Abolitionist’s First Photo On Display Portrait Of John Brown Taken By Son Of Ex-Slave

Associated Press

About a dozen years before he was hanged, abolitionist John Brown visited the photo studio of a former slave’s son and had his first known picture taken in a glowering swearing-in pose without his unruly white beard.

The original, only 4 inches by 3-1/4 inches, was done about 1847 and disappeared a century ago. Recovered, it’s going on show today at the National Portrait Gallery.

The picture turned up last spring in its original padded brown case at a small auction in the Pittsburgh area. Later it brought $115,000 at Sotheby’s. Mary Panzer, curator of the National Portrait Gallery show, said Wednesday she did not know who owned it over the years.

Part of the money for the purchase was contributed by Betty Adler Schermer and her husband Lloyd G. Schermer. Her great-grandfather, August M. Bondi, was among Brown’s “Free-Staters” battling pro-slavery “Border Ruffians” in Kansas and Missouri.

In all, the National Portrait Gallery has nine photographs and pictures and one bust of John Brown. Two of the others will be on display with the first sitting, including one with the beard.

Photographer Augustus Washington, son of an Asian mother and a black former slave, learned to make daguerreotypes - a primitive photo process that had recently been brought to the United States from France. He wanted to earn his way through Dartmouth. Parents, friends and the president of the college disapproved, but Washington did a thriving business in his studio at Hartford, Conn. - apparently the first in the city.

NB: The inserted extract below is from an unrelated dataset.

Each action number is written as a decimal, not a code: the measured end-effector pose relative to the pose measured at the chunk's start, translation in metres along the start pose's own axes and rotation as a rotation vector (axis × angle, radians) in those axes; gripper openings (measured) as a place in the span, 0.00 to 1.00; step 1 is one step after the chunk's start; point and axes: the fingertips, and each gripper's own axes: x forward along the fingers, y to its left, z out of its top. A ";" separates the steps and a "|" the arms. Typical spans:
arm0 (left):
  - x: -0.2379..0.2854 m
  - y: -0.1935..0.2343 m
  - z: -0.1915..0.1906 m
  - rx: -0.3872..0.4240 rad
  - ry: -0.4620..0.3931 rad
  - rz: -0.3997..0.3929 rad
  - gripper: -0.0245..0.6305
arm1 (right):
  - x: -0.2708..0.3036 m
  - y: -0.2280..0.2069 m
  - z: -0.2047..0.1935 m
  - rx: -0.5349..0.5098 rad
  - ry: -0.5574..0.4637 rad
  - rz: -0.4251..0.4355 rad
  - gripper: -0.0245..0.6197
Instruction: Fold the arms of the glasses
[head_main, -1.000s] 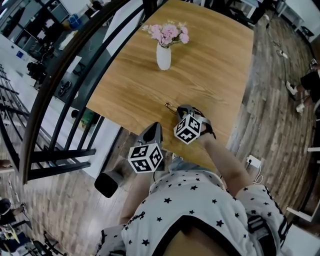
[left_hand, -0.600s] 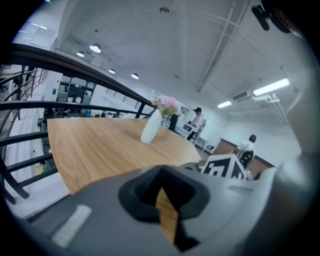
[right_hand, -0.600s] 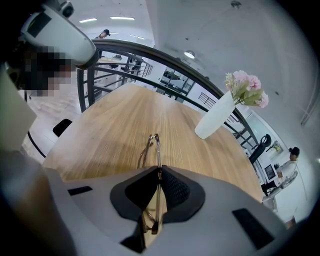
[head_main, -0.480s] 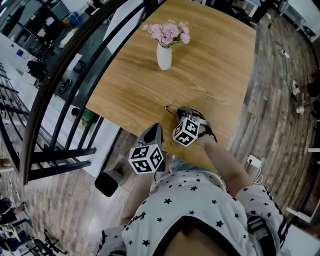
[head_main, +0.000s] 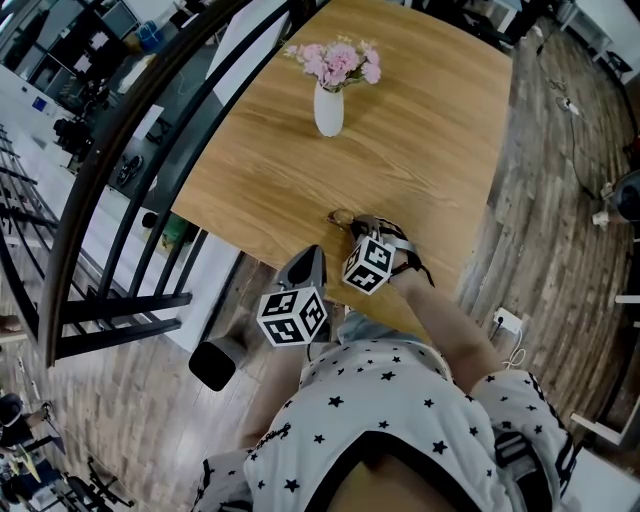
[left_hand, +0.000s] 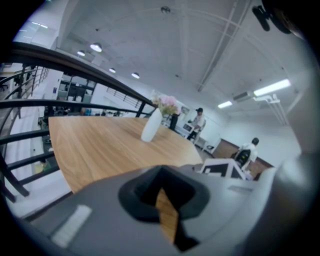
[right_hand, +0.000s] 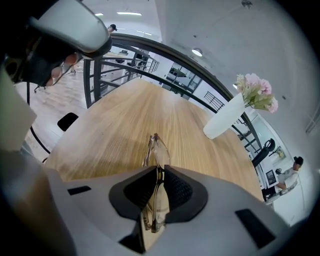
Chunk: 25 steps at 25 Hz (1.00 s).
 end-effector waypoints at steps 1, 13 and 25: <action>-0.001 0.000 -0.001 -0.002 0.000 0.000 0.05 | 0.000 0.002 0.000 -0.002 0.004 0.003 0.08; -0.013 0.001 -0.006 -0.004 -0.002 0.002 0.05 | 0.001 0.007 0.000 -0.009 0.023 0.000 0.09; -0.035 -0.001 -0.016 0.003 0.002 0.005 0.05 | -0.013 0.006 0.010 0.039 -0.018 -0.013 0.12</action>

He never got through Dartmouth.

Washington’s customers included prominent abolitionists, and Brown, running a wool brokerage at nearby Springfield, Mass., came over to pose. The picture shows him clean-shaven at 47, with one hand raised as if taking an oath, the other on an unidentified flag.

In the late 1850s, Brown and 21 others occupied the arsenal at Harper’s Ferry in what is now West Virginia to start a “war of emancipation.” The next day a company of Marines under Col. Robert E. Lee took Brown’s last stronghold by assault. Ten people were killed or mortally wounded, including two of Brown’s 20 children.

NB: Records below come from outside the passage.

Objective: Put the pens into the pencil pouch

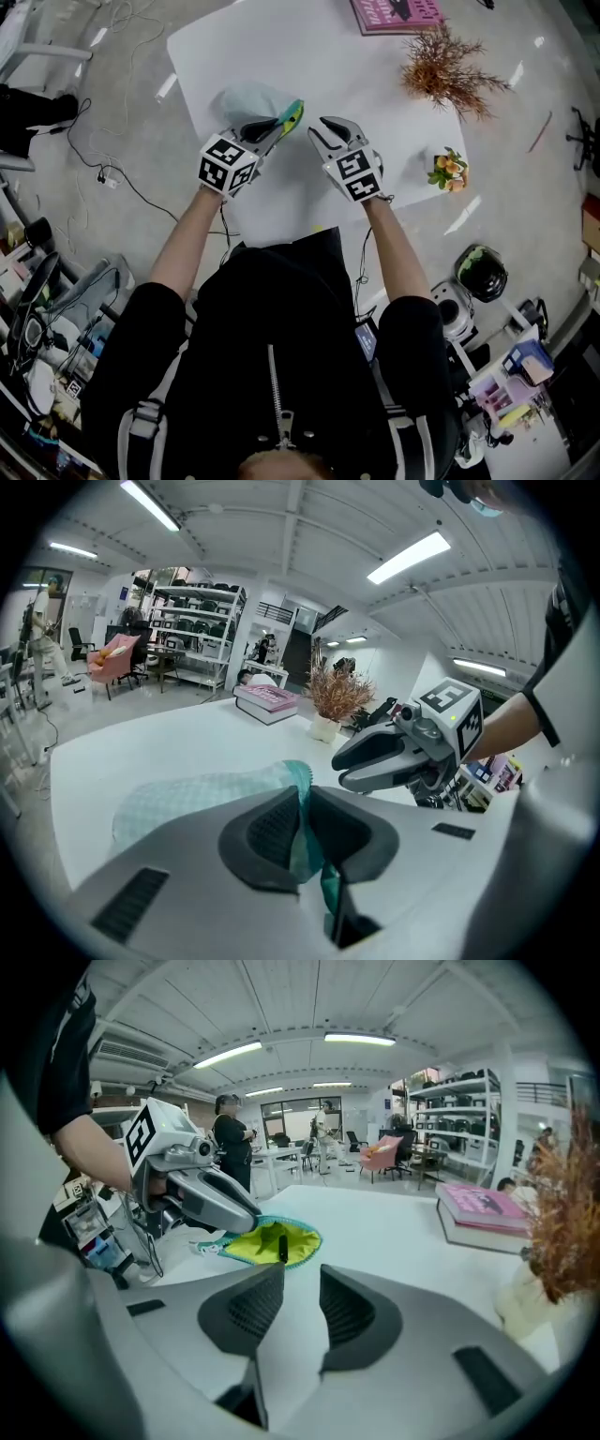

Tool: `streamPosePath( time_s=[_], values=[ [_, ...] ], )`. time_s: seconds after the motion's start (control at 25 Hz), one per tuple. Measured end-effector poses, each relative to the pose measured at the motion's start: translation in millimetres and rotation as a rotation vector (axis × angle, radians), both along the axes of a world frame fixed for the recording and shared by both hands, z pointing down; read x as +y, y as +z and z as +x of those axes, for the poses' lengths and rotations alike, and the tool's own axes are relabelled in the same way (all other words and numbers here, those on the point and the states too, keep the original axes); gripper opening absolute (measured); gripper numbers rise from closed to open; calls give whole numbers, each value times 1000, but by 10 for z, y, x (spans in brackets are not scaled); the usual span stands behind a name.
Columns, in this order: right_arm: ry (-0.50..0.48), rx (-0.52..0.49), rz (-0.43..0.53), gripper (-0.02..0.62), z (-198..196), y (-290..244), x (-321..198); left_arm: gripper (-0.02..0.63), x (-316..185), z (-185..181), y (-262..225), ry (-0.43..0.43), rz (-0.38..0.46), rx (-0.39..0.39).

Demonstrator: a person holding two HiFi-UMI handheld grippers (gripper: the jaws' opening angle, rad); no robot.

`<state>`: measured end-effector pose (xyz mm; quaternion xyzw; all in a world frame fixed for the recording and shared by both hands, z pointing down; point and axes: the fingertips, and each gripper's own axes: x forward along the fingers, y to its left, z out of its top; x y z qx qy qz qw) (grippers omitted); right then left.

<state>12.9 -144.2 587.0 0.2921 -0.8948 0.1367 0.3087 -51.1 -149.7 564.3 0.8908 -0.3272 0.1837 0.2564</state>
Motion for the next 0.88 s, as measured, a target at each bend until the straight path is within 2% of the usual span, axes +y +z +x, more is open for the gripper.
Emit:
streamPosePath(
  time_s=[0.52,0.88],
  values=[
    [142,137,-61,143,1167,311,328,54,15,44,109,8,-8,-30],
    [155,250,-144,146,1640,691,483,54,-2,30,161,-1,-20,-46]
  ],
)
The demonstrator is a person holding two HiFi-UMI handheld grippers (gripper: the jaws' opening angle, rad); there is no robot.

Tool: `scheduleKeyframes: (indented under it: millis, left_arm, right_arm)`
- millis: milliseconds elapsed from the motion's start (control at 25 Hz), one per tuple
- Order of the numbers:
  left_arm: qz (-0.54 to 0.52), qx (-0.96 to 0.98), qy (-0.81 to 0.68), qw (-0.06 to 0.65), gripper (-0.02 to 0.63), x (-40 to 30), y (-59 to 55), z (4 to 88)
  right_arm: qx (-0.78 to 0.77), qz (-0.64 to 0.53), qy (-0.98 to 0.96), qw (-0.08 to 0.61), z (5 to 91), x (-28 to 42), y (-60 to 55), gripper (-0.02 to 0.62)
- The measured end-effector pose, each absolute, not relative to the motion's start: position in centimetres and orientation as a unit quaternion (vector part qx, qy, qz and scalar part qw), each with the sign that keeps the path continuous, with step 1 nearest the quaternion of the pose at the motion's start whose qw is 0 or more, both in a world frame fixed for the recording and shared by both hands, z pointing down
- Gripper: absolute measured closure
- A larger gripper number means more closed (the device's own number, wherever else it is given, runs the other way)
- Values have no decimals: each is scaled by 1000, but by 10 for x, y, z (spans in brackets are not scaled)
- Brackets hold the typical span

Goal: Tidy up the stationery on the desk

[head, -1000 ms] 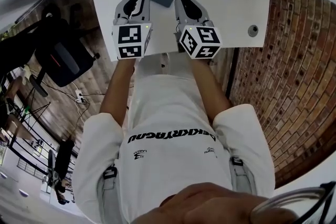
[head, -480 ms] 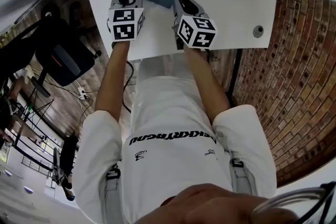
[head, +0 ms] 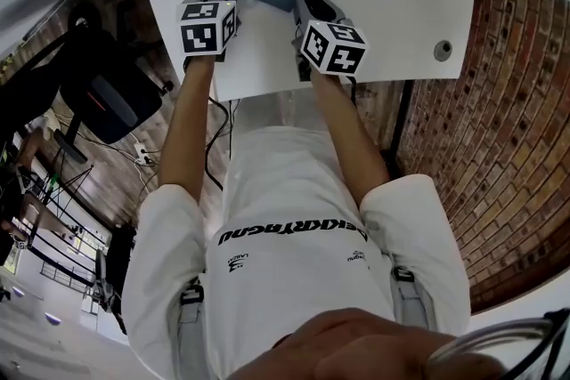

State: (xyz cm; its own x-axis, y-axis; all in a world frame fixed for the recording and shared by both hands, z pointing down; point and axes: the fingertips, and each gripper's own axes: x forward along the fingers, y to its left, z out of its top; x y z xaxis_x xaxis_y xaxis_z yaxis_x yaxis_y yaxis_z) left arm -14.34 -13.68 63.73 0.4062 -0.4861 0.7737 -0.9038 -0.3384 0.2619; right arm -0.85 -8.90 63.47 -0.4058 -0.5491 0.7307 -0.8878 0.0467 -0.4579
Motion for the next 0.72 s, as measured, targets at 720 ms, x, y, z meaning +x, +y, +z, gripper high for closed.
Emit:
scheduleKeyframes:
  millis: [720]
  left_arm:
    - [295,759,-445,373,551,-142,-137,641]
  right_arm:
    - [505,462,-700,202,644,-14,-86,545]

He was convicted of treason to the Virginia commonwealth and conspiracy to murder. When the Civil War began in 1861, Lee put his loyalty to Virginia first and took command of Confederate forces.

Washington went to Liberia, where freed American slaves set up a black government. But for daguerreotypes he needed copper plates, silver halide, mercury and other chemicals, and after a year his supplies ran out. He went into farming and writing for American newspapers. He also earned $260 a year teaching Latin and Greek for an hour a day at Monrovia’s high school.